Si sorride un po’ sognanti davanti alle tavole di legno su cui sono scritte le ventuno rivendicazioni di Solidarnosc sollevate durante il braccio di ferro col governo polacco.
Ci si scopre a provare paura, rivedendo su tanti schermi televisivi l’annuncio dello stato di guerra nel 1981 e pensando al clima di terrore provato dai polacchi in quei momenti difficili.
La speranza, però, torna a fare capolino rivedendo le immagini della Messa celebrata nel 1987 da Papa Giovanni Paolo II a Danzica: le fotografie che ci circondano cercano di darci un’idea della folla oceanica presente quel giorno e del desiderio di superare la paura e riconquistare il proprio domani.

La fiducia nel futuro è il tema centrale dell’ultima parte della Mostra: la possiamo scorgere nello sguardo determinato di Gary Cooper che in un celebre fotomontaggio preparato in occasione delle elezioni polacche del 1989 non stringe più in mano la sua pistola, bensì la tessera elettorale.

Gary Cooper / Gli aiuti internazionali

La stessa immensa speranza sembra volersi irradiare da un allestimento composto da tanti scatoloni di cartone. Su ognuno di essi è scritto il nome di una nazione: vogliono simboleggiare la solidarietà internazionale, con i tanti aiuti umanitari giunti da ogni angolo del mondo in quegli anni difficili. È proprio davanti a quegli scatoloni che i componenti della nostra delegazione che hanno vissuto attivamente quegli anni si emozionano: alcuni di loro hanno contribuito a riempire interi tir di aiuti alimentari, a volte nascondendo al loro interno anche ciclostili, radio e altre attrezzature indispensabili per le attività clandestine di Solidarnosc. Alcuni hanno accompagnato di persona quelle spedizioni, con la paura di essere scoperti ma anche la sicurezza di fare la cosa giusta.

Prima di uscire incontriamo un muro interamente coperto di bigliettini rossi e bianchi, che vanno a formare la scritta “Solidarnosc”. Ognuno può aggiungere il proprio, dopo averlo personalizzato con una frase o una parola di speranza nel futuro e nella fratellanza tra i popoli. Molti componenti della delegazione vogliono lasciare un loro pensiero, altri lo serbano comunque nel cuore.
È assolutamente impossibile rimanere indifferenti davanti a un pomeriggio come questo.
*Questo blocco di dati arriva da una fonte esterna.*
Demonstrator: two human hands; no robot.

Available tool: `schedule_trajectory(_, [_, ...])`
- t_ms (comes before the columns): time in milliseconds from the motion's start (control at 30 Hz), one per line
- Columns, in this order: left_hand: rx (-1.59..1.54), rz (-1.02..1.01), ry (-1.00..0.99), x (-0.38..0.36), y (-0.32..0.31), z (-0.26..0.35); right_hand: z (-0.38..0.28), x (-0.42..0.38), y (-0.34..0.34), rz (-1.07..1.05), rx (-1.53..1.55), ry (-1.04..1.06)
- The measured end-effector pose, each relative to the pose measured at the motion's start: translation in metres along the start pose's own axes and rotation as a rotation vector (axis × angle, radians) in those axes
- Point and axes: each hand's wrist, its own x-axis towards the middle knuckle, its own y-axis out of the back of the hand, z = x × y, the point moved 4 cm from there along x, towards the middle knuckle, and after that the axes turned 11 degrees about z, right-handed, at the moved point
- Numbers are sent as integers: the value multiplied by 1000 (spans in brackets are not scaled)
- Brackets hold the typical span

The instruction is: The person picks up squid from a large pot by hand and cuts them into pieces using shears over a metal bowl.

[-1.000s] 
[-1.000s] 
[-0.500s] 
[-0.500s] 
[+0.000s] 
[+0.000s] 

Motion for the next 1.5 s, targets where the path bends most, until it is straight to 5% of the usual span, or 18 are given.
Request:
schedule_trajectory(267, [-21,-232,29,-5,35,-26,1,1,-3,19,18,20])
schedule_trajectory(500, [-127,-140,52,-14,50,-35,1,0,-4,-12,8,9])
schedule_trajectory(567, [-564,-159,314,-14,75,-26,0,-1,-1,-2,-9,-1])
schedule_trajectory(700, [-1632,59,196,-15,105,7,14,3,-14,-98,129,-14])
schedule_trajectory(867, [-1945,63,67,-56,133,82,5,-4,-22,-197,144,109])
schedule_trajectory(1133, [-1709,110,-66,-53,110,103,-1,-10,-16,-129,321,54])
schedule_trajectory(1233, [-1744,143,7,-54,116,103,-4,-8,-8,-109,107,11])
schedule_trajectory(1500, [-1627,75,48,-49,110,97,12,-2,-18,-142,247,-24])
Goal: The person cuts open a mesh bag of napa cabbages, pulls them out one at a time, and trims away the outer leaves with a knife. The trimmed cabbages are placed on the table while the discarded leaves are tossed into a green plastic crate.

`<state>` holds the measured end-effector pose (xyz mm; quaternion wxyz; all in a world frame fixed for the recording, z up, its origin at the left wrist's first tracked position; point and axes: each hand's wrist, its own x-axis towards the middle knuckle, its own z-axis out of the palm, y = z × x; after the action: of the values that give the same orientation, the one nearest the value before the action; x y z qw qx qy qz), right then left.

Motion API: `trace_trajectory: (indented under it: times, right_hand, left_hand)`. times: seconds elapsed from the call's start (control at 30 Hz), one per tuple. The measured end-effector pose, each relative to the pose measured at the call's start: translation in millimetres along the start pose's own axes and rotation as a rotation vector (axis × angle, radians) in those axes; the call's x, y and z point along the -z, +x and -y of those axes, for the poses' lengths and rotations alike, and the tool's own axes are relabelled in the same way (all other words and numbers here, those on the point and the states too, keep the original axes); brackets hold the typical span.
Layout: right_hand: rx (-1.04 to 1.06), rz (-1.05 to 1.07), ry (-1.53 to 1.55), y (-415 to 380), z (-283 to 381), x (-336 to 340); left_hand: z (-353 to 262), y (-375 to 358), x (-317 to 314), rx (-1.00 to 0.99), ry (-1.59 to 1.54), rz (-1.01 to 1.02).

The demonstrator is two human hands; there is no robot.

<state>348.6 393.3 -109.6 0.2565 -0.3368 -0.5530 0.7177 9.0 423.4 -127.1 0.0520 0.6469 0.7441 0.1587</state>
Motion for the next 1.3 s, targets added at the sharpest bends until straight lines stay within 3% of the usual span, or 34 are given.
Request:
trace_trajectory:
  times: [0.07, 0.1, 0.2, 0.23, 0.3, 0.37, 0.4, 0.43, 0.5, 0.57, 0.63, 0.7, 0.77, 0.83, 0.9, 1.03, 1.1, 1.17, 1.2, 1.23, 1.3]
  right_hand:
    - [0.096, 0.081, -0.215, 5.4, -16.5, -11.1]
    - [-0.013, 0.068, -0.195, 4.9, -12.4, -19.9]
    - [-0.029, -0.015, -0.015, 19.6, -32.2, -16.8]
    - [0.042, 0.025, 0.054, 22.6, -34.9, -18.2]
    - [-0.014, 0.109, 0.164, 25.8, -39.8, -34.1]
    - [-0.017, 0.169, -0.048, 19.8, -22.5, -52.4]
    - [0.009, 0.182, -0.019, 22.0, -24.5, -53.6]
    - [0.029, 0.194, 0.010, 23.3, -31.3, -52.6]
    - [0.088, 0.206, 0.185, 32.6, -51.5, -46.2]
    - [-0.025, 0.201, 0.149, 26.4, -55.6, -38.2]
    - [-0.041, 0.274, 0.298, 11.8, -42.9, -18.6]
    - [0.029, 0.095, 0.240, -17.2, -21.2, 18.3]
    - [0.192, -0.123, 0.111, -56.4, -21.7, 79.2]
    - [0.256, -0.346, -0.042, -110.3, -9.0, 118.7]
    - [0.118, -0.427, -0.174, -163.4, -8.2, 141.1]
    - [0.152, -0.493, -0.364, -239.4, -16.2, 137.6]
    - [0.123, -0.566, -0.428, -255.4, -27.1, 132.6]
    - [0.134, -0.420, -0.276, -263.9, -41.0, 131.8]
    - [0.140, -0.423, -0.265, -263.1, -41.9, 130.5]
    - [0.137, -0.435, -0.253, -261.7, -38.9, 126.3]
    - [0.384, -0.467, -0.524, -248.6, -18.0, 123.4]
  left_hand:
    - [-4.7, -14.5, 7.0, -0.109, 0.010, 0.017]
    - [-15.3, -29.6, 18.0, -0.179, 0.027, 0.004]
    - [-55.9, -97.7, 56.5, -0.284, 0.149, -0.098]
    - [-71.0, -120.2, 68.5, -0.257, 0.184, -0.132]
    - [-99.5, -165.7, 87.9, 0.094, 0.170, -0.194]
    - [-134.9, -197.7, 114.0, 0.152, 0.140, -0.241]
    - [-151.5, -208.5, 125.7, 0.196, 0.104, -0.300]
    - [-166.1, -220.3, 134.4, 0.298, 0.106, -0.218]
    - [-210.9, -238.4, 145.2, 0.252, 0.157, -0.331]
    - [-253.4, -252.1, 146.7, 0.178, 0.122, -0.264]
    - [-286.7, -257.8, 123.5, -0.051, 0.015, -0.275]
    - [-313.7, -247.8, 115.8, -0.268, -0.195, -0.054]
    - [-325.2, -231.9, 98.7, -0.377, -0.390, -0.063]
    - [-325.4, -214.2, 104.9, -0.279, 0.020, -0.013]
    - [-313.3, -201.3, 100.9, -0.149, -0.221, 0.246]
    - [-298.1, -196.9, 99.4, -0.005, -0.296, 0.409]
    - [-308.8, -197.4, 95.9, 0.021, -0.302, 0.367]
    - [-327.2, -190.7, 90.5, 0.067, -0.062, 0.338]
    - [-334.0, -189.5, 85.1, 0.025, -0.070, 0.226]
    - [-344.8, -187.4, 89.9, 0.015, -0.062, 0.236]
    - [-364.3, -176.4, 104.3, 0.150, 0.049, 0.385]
Non si può che provare una grande gratitudine per chi ha allestito questa mostra, dando ai visitatori la possibilità di attraversare dieci anni cruciali di storia in poche ore.
Non si possono descrivere in poche righe tutte le emozioni vissute, così come non si può raccontare di ogni reperto, ogni fotografia, ogni filmato, ogni allestimento che ha catturato la nostra attenzione. Chi ha avuto la fortuna di esserci, però, sa che anche fra molti anni, parlando della storia di Solidarnosc, ricorderà tanti piccoli e meravigliosi dettagli incontrati lì. E come si sa, sono proprio i dettagli che, venendo tramandati, rendono immortali le grandi storie.